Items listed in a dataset
=== Section Start ===

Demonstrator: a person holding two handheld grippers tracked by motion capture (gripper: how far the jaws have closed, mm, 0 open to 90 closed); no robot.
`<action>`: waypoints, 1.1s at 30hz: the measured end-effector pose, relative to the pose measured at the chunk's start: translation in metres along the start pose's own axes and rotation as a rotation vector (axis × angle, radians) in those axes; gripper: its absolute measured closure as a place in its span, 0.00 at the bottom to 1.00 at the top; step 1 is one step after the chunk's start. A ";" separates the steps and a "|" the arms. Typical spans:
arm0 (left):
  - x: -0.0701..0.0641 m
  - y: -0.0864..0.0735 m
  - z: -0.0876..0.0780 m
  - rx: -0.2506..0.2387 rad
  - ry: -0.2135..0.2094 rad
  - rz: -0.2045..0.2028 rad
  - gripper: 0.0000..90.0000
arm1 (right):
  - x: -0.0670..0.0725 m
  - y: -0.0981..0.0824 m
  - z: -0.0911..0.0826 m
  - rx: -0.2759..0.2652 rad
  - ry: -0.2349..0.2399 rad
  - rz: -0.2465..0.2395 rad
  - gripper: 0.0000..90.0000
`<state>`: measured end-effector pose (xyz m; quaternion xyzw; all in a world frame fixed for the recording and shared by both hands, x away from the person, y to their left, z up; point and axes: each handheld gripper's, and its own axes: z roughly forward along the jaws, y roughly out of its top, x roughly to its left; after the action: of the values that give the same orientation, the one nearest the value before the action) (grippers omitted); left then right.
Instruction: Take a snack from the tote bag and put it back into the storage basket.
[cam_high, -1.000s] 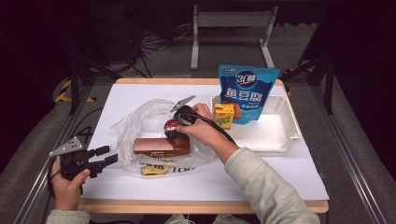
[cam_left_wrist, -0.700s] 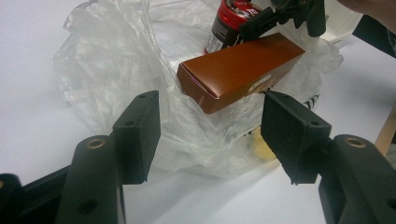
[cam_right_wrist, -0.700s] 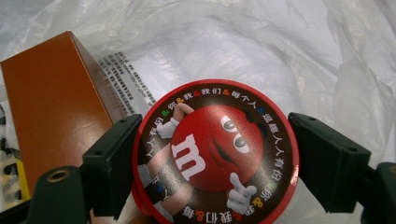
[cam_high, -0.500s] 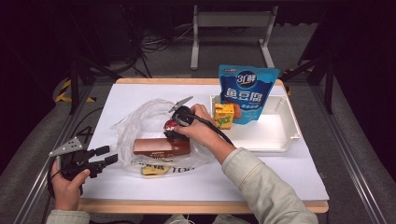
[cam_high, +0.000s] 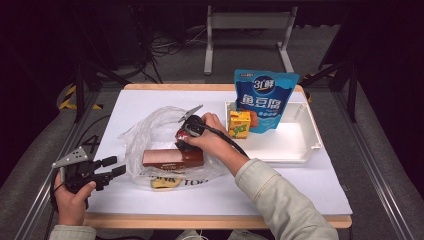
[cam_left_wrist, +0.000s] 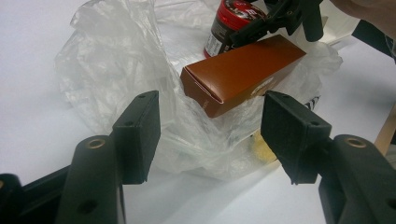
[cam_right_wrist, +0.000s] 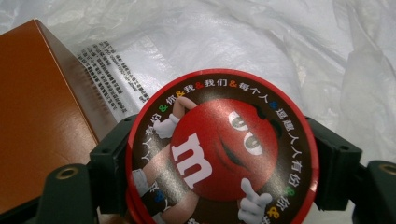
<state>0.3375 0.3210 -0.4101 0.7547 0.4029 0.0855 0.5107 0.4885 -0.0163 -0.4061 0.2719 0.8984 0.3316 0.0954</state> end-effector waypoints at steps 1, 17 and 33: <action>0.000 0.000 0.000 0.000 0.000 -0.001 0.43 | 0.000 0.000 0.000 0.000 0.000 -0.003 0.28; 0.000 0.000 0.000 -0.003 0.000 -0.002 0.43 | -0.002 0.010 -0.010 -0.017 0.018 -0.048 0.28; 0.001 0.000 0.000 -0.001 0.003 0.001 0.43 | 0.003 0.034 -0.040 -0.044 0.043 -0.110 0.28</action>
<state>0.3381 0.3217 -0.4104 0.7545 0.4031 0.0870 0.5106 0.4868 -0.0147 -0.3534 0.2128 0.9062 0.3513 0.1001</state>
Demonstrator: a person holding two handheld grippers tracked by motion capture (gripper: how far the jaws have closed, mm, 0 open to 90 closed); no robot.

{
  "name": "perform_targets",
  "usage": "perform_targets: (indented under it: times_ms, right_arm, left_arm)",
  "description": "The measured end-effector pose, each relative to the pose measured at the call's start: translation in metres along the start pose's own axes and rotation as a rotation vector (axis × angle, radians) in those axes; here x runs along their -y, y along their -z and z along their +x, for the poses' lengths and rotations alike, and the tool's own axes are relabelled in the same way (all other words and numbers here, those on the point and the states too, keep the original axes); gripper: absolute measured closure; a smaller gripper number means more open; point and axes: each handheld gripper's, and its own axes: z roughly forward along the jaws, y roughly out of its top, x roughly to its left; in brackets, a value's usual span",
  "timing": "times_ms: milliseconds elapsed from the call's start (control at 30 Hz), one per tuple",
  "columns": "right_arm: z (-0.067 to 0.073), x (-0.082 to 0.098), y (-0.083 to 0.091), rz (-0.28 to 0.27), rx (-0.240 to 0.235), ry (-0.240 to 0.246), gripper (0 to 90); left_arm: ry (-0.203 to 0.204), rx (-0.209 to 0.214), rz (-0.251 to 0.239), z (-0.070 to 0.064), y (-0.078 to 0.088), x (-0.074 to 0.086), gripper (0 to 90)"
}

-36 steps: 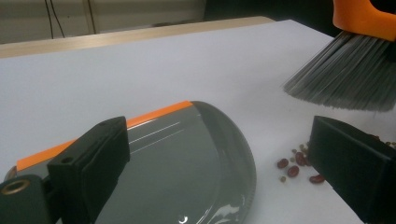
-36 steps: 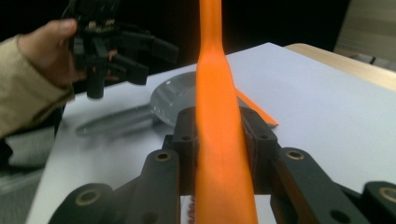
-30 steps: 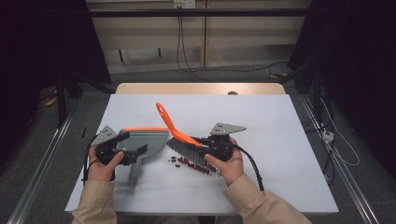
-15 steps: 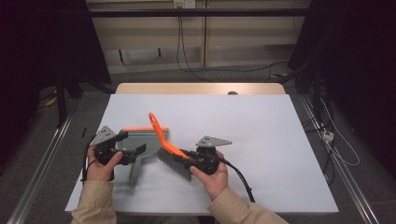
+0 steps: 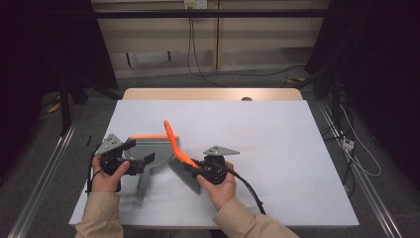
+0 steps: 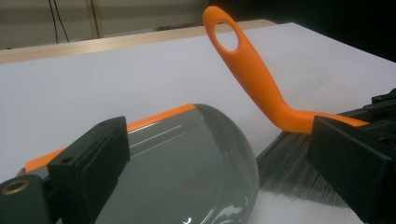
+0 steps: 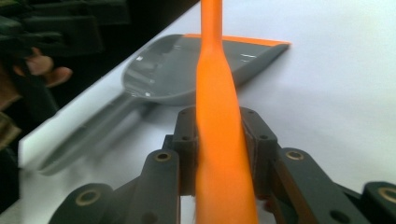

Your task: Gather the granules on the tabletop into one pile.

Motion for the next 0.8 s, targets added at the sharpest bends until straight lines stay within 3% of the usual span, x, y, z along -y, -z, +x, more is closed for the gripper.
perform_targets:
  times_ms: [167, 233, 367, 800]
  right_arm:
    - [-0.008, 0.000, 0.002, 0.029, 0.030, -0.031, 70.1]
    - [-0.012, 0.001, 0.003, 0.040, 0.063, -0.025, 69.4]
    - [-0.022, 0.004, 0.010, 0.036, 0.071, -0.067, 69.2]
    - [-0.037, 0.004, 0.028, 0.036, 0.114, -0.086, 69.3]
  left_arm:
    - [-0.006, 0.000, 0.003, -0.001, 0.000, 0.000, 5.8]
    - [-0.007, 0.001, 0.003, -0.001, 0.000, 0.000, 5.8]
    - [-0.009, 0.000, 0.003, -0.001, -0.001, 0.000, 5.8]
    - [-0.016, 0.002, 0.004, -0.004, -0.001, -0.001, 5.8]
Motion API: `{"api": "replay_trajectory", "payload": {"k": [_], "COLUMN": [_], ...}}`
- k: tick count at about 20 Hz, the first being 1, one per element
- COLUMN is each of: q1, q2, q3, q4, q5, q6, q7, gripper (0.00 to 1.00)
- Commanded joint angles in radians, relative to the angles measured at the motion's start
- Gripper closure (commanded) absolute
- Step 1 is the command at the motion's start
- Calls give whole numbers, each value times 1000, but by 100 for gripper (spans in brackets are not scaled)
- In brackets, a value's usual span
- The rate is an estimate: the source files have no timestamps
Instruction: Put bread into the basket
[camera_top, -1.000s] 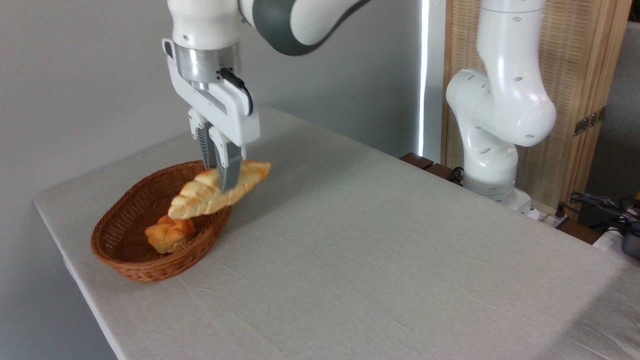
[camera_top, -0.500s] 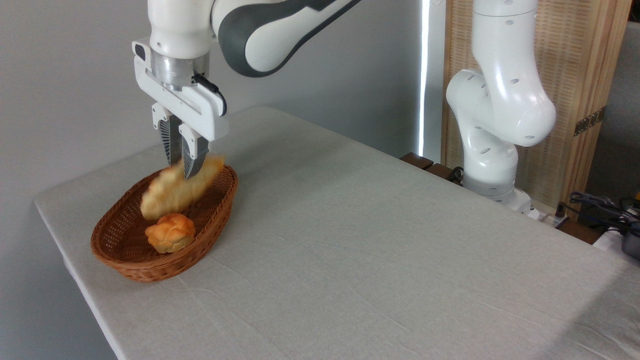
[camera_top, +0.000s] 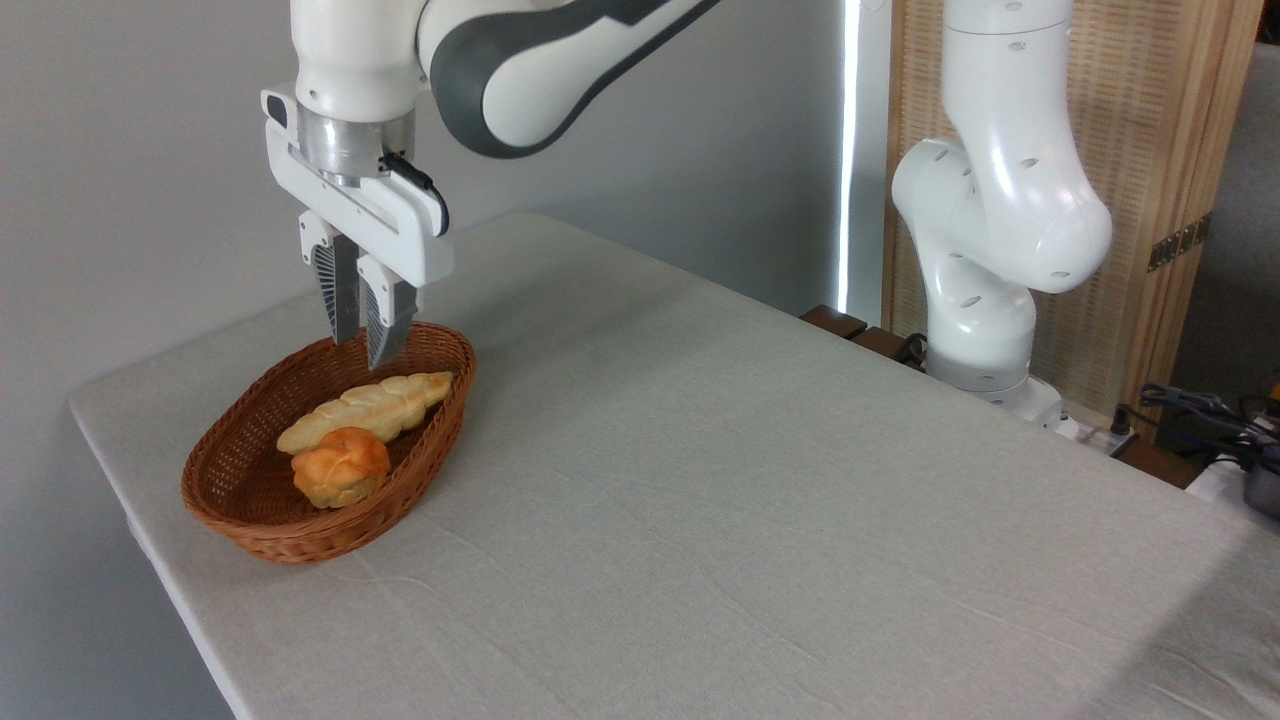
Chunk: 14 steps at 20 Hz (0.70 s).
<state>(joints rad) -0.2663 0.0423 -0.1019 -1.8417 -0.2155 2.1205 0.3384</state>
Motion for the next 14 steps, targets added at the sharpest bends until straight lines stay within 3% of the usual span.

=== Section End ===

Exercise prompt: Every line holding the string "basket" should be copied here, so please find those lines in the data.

Answer to this task:
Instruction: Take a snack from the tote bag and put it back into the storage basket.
Instruction: Put bread into the basket

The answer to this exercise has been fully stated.